According to Aetna's underwriting guidelines, you're a no-go if you are younger than 22 and receive allergy shots. Nor will the company take on anyone with chronic bronchitis or anyone younger than 34 who takes medication for sciatica.

Kaiser Permanente may write you off if you suffer from kidney stones or if you have undergone infertility treatment. Or, if you have breast implants. Sorry.

Simply put, stay insured. If you don't have a break in coverage, you generally can't be declined. But how do you prevent that break if you lose your job, or make the leap into the scary world of self-employment?

Holding On
Buy an individual or family plan (you have other options, but more on that later). The answer sounds simple, but the legally prescribed steps you need to follow to keep your protection are fairly strict and can be a little confusing.

The first step is to extend your current or former plan through COBRA, an insurance option created with the 1986 Consolidated Omnibus Budget Reconciliation Act. COBRA requires insurers to continue offering an employer or group health plan to an individual even after he or she no longer works for that company.

But there is a catch: you have to pay the full premium, which includes the portion your employer was picking up. It's probably not as much as you'll be paying for that surgery you end up needing while you're uninsured, but it's still expensive. (Some good news here. Many recently unemployed individuals may qualify for a government subsidy that, at least for a period of time, will subsidize 65% of your COBRA premium.)

And don't wait to sign up for COBRA! You have about 60 days from the time you end your employment before you lose your eligibility.

The next step is to wait, but keep paying those COBRA premiums. If you get hired by a new employer, you can latch onto its group plan (if your employer is benevolent and offers coverage.) Otherwise, when your COBRA eligibility runs out after 18 months, you'll have to buy an individual or family plan through a private insurance company. Either way, another law, the Health Insurance Portability and Accountability Act, or HIPAA, prevents insurers from hitting you with that pre-existing condition clause.
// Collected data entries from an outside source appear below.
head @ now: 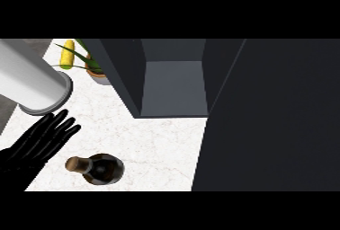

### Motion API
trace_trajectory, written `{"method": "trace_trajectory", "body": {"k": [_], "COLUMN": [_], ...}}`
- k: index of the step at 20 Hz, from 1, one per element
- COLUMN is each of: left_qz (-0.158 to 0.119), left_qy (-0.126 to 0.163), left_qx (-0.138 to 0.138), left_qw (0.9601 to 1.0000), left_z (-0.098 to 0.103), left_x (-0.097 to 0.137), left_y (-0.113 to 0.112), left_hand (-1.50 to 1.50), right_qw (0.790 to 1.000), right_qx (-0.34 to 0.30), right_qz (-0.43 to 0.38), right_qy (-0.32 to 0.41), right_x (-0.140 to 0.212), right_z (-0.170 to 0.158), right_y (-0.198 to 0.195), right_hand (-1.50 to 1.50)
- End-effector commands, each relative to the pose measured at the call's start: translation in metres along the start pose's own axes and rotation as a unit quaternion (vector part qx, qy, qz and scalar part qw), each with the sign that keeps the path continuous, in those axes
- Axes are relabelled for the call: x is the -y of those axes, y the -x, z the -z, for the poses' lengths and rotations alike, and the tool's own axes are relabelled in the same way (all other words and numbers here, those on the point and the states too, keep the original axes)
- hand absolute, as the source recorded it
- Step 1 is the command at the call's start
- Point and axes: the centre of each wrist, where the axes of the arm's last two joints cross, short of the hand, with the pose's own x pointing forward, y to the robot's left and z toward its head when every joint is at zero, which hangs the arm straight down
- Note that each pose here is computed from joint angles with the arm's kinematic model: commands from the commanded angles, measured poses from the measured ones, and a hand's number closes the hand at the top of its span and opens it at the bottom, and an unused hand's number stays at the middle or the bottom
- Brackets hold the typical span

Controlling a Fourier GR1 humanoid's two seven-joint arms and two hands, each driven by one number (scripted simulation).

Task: Pick up the wine, place it into the cabinet and close the cabinet

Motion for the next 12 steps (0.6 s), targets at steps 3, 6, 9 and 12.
{"method": "trace_trajectory", "body": {"k": [3,6,9,12], "left_qz": [0.009,0.013,0.023,0.021], "left_qy": [-0.009,-0.02,-0.025,-0.027], "left_qx": [-0.008,-0.013,-0.018,-0.023], "left_qw": [0.9999,0.9996,0.9992,0.9991], "left_z": [-0.007,-0.016,-0.009,-0.025], "left_x": [-0.01,-0.009,-0.031,-0.035], "left_y": [0.037,0.051,0.065,0.081], "left_hand": [-1.5,-1.5,-1.5,-1.5], "right_qw": [0.998,0.998,0.998,0.998], "right_qx": [0.053,0.046,0.057,0.058], "right_qz": [-0.012,-0.019,-0.025,-0.02], "right_qy": [0.023,0.032,0.022,0.012], "right_x": [0.004,0.004,0.0,0.0], "right_z": [-0.035,-0.032,-0.025,-0.031], "right_y": [-0.033,-0.033,-0.025,-0.034], "right_hand": [-1.5,-1.5,-1.5,-1.5]}}
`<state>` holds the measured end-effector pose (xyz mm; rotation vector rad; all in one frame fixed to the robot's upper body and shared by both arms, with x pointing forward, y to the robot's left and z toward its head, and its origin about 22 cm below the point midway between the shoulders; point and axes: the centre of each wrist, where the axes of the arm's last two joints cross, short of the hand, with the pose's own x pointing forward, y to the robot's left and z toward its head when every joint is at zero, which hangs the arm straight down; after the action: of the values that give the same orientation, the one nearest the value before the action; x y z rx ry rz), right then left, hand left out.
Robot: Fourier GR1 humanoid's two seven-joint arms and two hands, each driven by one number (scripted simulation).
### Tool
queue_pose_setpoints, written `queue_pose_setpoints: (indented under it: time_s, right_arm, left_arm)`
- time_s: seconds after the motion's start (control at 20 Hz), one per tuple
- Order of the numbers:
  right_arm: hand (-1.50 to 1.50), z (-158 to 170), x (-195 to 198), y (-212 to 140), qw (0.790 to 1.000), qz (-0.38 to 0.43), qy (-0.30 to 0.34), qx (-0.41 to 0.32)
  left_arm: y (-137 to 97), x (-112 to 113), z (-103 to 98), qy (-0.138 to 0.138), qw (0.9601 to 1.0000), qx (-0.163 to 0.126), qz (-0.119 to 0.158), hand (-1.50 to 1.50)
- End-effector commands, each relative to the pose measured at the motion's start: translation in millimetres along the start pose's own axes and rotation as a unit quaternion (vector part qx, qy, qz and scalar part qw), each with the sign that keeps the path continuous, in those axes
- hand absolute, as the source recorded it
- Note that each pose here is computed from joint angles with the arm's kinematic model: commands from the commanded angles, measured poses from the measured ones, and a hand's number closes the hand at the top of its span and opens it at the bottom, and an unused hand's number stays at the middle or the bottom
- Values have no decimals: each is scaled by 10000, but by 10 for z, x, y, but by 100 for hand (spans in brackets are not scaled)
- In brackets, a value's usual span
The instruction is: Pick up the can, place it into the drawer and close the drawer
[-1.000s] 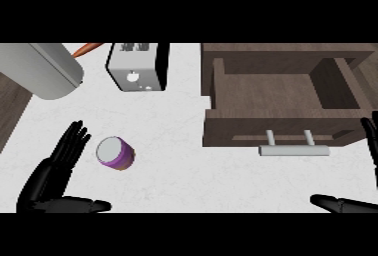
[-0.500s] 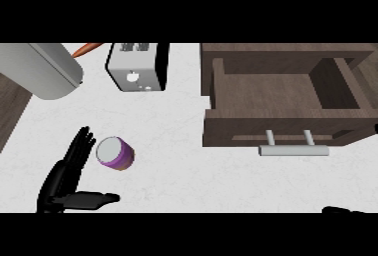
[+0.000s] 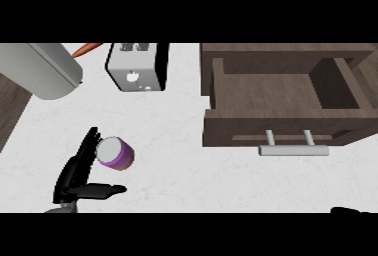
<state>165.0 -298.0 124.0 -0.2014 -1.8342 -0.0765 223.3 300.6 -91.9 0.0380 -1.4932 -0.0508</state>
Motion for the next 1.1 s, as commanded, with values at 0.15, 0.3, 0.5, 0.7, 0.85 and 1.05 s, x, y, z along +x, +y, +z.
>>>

But you must stay on COBRA for the full 18 months, and (here it is again) you have 63 days to transition from COBRA to a new plan through HIPAA, or you're out of luck.

What If You Blow It?
If you do make the same mistake I did, you'll be entering a sort of no-man's land where your history of paying for health insurance no longer counts. Insurance companies will not have to cover any pre-existing condition for up to a year if you're applying for an individual plan or six months for a group plan. But you still have a few options.
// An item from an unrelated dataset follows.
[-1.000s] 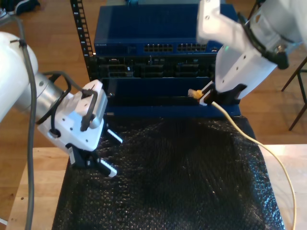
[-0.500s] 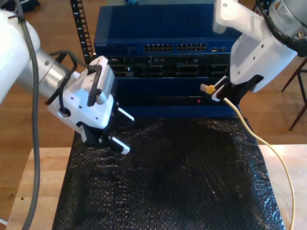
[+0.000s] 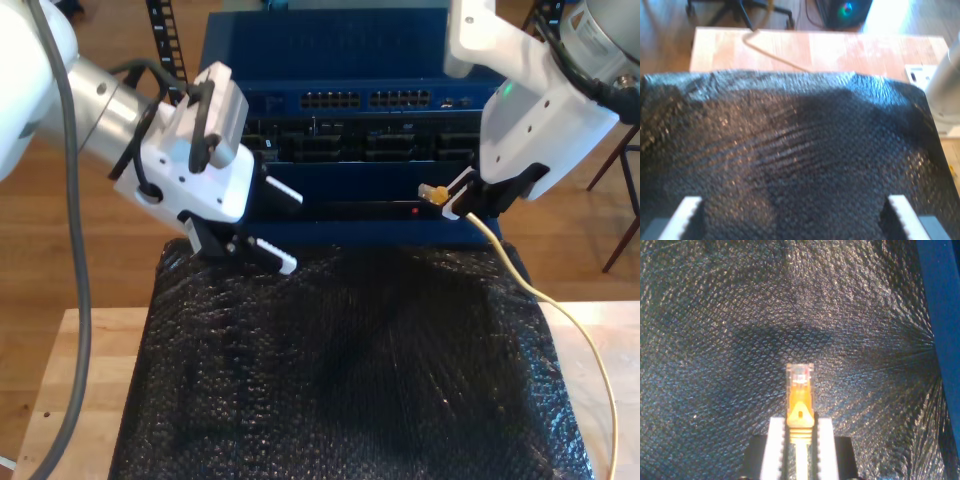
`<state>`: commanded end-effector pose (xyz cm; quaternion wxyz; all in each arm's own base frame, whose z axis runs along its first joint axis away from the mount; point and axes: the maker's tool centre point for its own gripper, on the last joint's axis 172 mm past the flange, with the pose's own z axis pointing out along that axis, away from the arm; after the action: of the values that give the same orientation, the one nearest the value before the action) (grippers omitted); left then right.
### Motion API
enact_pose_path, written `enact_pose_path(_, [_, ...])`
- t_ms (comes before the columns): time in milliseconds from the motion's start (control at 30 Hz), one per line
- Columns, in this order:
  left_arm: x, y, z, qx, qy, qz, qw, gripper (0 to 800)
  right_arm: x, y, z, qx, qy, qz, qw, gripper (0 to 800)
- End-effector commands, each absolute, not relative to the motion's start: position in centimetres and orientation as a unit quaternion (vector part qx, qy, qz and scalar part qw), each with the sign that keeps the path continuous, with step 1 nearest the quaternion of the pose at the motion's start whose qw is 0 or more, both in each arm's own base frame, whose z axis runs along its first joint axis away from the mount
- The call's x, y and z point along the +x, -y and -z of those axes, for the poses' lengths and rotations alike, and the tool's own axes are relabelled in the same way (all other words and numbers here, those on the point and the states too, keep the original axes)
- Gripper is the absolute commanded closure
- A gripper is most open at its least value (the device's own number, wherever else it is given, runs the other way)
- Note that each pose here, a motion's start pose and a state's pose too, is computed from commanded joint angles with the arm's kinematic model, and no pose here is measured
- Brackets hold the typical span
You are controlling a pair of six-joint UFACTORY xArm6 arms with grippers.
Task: Grab the cable and plug it in
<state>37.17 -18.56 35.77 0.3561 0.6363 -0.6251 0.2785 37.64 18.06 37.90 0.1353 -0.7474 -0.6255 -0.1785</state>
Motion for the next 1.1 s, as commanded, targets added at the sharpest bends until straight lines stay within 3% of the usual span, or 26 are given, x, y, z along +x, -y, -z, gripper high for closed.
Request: enact_pose_path(1100, [37.0,23.5,-37.2,0.605,0.644,-0.298,0.361,0,36.9,-23.2,-36.7,-0.714,0.661,0.168,0.156,797])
Certain trade organizations and unions offer group health insurance or medical discounts to their members. So if you belong to, say, the Service Employees International Union, or the American Bar Association, or the Screen Actors Guild, you may want to check out their options.

You may also become eligible for certain government-run health plans if you're first declined coverage based on a pre-existing condition. Californians who have exhausted all other options can apply for the Major Risk Medical Insurance Program. Or you may be able to sign up for Medi-Cal, California's version of Medicaid, even if you make more than the maximum income normally allowed participants of that program.
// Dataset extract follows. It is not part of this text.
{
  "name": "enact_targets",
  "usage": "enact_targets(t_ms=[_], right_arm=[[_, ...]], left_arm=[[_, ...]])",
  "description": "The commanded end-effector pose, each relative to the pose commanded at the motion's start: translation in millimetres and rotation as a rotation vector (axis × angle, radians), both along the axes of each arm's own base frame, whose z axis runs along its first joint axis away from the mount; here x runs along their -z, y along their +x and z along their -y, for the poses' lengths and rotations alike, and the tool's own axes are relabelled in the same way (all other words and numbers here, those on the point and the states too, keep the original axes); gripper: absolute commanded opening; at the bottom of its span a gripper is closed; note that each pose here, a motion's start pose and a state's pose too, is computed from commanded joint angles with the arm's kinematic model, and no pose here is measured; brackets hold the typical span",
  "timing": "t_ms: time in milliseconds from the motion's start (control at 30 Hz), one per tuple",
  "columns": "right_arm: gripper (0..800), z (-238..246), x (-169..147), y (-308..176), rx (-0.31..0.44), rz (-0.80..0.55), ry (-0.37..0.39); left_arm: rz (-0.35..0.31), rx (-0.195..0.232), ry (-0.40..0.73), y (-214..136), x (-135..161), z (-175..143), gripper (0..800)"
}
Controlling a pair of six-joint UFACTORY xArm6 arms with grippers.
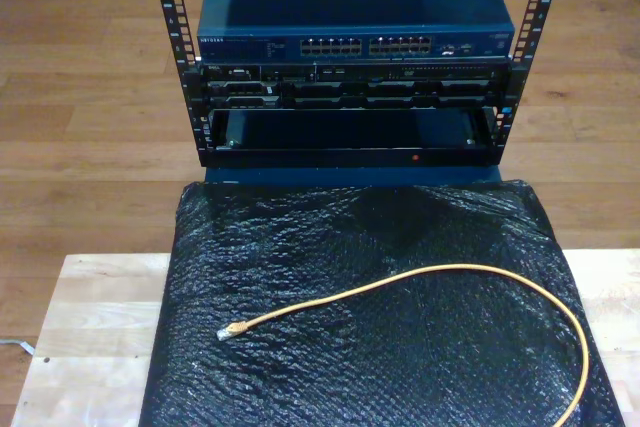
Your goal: Grab the cable and plug it in
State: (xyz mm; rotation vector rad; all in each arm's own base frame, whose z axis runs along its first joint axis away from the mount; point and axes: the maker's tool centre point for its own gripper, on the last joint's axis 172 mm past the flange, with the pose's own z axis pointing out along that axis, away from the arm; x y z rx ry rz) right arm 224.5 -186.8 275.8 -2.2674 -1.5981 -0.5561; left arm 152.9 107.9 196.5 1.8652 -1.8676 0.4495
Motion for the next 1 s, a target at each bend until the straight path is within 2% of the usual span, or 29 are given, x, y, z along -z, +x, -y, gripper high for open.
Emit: enact_targets(t_ms=[367, 467, 633, 833, 1000], right_arm=[[799, -21, -14, 30, -0.042, 0.008, 0.024], [798, -28, -17, 38, -0.04, 0.017, 0.035], [798, -43, -18, 48, -0.048, -0.001, 0.045], [797, -54, -26, 60, -0.074, 0.01, 0.042], [797, -72, -29, 71, -0.094, 0.005, 0.053]], left_arm=[[0.019, -0.032, -0.026, 30, -11, 20, 800], [-0.003, -0.041, -0.041, 35, -11, 29, 800], [-0.028, -0.034, -0.039, 38, -11, 38, 800], [-0.022, -0.029, -0.049, 43, -12, 44, 800], [-0.003, -0.049, -0.097, 54, -16, 59, 800]])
If you have a family with young children, you can try the Healthy Families Program, and pregnant women can try the Access for Infants and Mothers program.

If At First You Don't Succeed...
As for me, I did eventually get insurance. I applied for an individual plan at a different company, and this one only asked for five years of medical history, instead of 10. That difference, or more lenient underwriting guidelines for my particular situation, was enough to get me approved. The lesson here is that persistence and shopping around can pay off.

Meanwhile, the fairness of the current health care system is open to debate. But the fact is, you need to do everything you can to maintain your coverage. The punishment for 63 days of procrastination could be, well, six months to a year.